The Lablab bean native to East Africa, for example, has been shown to fix very high levels of nitrogen in the soil through its roots, improving soil fertility and water retention. The added nitrogen can raise maize yields threefold in those same fields, eliminating the need for inorganic fertilizer. And farm families get another nutritious food crop from their fields.
Such approaches are documented in a new UN report from its High Level Panel of Experts. Farmers are getting far better results, growing more food on existing land in sustainable ways that increase soil fertility over time. One University of Essex study surveyed nearly 300 large ecological agriculture projects across more than 50 poor countries and documented an average 79 per cent increase in productivity with decreasing costs and rising incomes. This is far higher than AGRA’s 18 per cent yield growth in staple crops.
Agroecological farming can also achieve sustainable extensification. With the support of some governments, West African farmers are expanding onto uncultivated lands but in a way that builds rather than compromises the environment. In long-term land rehabilitation projects in the drylands of West Africa, farmers in Burkina Faso, Senegal, Ghana, and Niger are leading “another kind of green revolution.” They regenerate tree growth on deforested lands then diversify production as part of agro-forestry initiatives that are increasingly supported by national governments. This restores soil fertility, increases water retention, and has been shown to increase yields 40 to 100 per cent within five years while increasing farmer incomes and food security. According to one study, farmers rehabilitated at least 200,000 hectares of degraded land in Burkina Faso, enabling farmers to grow cereals on land that had been barren.
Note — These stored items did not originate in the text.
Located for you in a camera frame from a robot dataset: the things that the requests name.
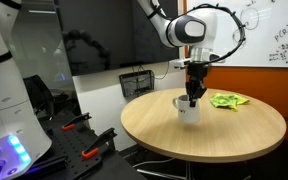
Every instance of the wooden table top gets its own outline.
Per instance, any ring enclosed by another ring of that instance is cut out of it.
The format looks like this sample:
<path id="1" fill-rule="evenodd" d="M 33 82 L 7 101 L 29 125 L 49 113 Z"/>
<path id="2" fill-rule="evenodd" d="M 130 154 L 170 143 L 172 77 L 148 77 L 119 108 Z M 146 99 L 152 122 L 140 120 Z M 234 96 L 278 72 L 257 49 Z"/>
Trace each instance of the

Farmers are getting far better results, growing more food on existing land in sustainable ways that increase soil fertility over time.
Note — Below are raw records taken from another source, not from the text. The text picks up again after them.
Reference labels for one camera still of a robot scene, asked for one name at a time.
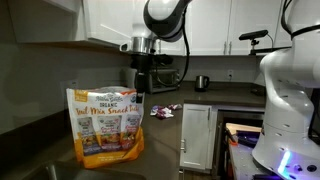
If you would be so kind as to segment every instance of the power outlet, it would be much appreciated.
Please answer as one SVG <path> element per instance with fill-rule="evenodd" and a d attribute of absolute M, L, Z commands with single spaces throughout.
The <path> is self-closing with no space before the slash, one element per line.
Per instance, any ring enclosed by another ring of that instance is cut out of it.
<path fill-rule="evenodd" d="M 78 79 L 73 79 L 69 81 L 61 81 L 60 82 L 61 94 L 64 103 L 64 107 L 68 107 L 68 100 L 67 100 L 67 89 L 78 89 Z"/>
<path fill-rule="evenodd" d="M 228 79 L 232 79 L 234 76 L 233 76 L 233 70 L 232 69 L 229 69 L 228 71 L 227 71 L 227 78 Z"/>

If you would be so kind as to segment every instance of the dark countertop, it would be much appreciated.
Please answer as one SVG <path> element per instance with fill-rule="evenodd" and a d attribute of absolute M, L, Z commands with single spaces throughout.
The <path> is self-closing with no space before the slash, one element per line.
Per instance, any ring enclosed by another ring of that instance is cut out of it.
<path fill-rule="evenodd" d="M 213 84 L 213 88 L 209 88 L 207 92 L 195 92 L 193 83 L 184 83 L 177 91 L 147 94 L 144 103 L 145 114 L 141 126 L 144 131 L 145 150 L 134 161 L 104 168 L 138 173 L 151 180 L 177 180 L 179 179 L 182 110 L 174 111 L 172 118 L 158 120 L 149 115 L 152 106 L 195 103 L 264 107 L 265 97 L 250 93 L 250 84 L 225 83 L 216 86 Z M 28 161 L 8 169 L 5 174 L 2 174 L 2 178 L 21 179 L 40 164 L 50 160 L 77 163 L 71 132 L 30 157 Z"/>

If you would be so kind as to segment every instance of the electric kettle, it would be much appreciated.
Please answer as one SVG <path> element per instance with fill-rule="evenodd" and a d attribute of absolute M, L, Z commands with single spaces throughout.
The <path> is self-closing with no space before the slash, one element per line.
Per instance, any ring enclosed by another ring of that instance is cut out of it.
<path fill-rule="evenodd" d="M 197 76 L 194 90 L 197 92 L 205 92 L 208 88 L 210 79 L 208 76 Z"/>

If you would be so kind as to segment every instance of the kitchen sink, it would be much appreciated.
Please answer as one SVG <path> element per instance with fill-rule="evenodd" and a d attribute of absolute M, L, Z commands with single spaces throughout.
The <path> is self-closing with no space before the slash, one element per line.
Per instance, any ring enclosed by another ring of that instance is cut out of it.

Land reclamation is a desirable form of extensification, avoiding the negative environmental impacts of the input-intensive farming of monocultures of Green Revolution crops. Similarly, agroecology programmes intensify the production of diverse food crops on existing lands in ways that rebuild soil fertility and resilience to climate change.
Such strategies stand in stark contrast to Green Revolution programmes that are failing to help solve Africa’s unsustainable land-use issues. In fact, they are making them worse.